目的 探讨与早中期早产儿在校正18月龄时神经发育不良相关的感染因素。方法 以2015年6月至2018年12月入住新生儿重症监护病房并在早产高危儿门诊随访的胎龄28~ < 34周早产儿为研究对象。校正18月龄时采用修订版Bayley婴幼儿发展量表进行神经发育评估，运用单因素和多因素logistic回归分析探讨对神经发育产生影响的感染相关因素。结果 纳入早中期早产儿138例，其中校正18月龄时神经发育不良者59例。单因素logistic回归分析显示早中期早产儿神经发育不良与晚发感染、血培养阳性、其他系统感染有关（P < 0.05）；多因素logistic回归分析显示晚发感染是神经发育不良的独立危险因素（OR=1.510，95% CI：1.133~3.600，P < 0.05）。结论 晚发感染可增加早中期早产儿神经发育不良的风险。

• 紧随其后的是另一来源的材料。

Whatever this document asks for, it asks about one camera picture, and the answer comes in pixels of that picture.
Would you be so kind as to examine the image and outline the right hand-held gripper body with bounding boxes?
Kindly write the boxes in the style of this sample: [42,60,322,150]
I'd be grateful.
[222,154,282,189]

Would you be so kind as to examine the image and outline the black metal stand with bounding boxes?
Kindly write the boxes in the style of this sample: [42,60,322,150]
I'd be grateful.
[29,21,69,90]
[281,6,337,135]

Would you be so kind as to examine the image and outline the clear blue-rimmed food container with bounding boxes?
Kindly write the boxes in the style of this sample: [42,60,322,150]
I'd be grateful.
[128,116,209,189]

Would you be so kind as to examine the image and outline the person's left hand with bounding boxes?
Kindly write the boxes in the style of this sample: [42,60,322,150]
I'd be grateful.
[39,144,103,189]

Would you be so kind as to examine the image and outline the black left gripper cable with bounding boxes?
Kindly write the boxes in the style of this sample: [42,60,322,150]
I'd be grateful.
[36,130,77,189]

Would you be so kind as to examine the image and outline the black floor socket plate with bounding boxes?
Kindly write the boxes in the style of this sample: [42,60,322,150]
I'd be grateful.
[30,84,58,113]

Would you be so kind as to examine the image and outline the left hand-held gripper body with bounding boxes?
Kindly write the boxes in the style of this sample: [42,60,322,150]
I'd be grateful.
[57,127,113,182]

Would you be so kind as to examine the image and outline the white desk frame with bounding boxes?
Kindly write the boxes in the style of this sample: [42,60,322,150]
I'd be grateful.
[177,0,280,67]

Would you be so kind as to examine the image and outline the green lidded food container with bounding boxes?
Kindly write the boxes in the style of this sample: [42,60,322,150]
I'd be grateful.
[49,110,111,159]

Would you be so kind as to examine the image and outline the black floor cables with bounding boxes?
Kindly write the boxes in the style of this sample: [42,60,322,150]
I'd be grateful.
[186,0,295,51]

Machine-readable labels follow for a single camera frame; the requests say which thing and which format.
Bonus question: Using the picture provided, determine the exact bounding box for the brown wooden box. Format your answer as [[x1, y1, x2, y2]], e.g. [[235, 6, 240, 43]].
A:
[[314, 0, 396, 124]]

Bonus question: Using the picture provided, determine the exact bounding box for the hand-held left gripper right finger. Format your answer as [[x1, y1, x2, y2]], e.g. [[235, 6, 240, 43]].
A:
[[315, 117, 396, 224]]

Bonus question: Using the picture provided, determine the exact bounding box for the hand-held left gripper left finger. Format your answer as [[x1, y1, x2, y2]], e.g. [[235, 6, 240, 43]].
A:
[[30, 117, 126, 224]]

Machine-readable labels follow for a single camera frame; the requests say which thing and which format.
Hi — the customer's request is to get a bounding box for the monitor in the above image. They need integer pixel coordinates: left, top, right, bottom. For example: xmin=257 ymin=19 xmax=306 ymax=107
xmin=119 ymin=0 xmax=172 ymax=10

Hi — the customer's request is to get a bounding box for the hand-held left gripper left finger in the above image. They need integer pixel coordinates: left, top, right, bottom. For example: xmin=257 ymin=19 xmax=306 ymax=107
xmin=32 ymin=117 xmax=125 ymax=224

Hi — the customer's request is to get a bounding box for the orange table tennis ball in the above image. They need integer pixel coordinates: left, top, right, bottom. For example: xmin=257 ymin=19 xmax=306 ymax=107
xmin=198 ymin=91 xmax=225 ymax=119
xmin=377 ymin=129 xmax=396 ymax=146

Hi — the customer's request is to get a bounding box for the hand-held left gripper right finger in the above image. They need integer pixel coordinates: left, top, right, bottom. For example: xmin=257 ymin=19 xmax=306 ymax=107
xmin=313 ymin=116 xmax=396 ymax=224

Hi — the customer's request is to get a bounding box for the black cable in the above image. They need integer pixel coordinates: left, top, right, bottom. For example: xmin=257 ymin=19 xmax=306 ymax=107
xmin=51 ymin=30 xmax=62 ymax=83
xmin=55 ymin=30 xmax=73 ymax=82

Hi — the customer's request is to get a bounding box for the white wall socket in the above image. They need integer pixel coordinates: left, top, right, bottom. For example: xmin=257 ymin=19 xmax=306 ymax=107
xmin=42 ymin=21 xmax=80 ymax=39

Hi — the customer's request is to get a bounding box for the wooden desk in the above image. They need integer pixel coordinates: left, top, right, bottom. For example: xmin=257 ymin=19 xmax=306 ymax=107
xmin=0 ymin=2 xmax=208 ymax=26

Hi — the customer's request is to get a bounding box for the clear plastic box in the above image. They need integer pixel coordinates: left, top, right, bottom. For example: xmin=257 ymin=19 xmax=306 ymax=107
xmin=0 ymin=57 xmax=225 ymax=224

Infection factors associated with neurodysplasia in early and moderately preterm infants

Objective To investigate the infection factors associated with neurodysplasia in early and moderately preterm infants at a corrected age of 18 months. Methods The preterm infants with a gestational age of 28 weeks to < 34 weeks who were admitted to the neonatal intensive care unit and followed up at the outpatient service for high-risk preterm infants from June 2015 to December 2018 were enrolled as subjects. At a corrected age of 18 months, the revised Bayley Scales of Infant Development was used to evaluate neurodevelopment. Univariate and multivariate logistic regression analyses were used to investigate the infection factors affecting neurodevelopment. Results A total of 138 early or moderately preterm infants were enrolled, among whom 59 had neurodysplasia at a corrected age of 18 months. The univariate logistic regression analysis showed that neurodysplasia was associated with late-onset infection, positive blood culture, and other systemic infections (P < 0.05). The multivariate logistic regression analysis showed that late-onset infection was an independent risk factor for neurodysplasia (OR=1.510, 95%CI:1.133-3.600, P < 0.05). Conclusions Late-onset infection can increase the risk of neurodysplasia in early and moderately preterm infants.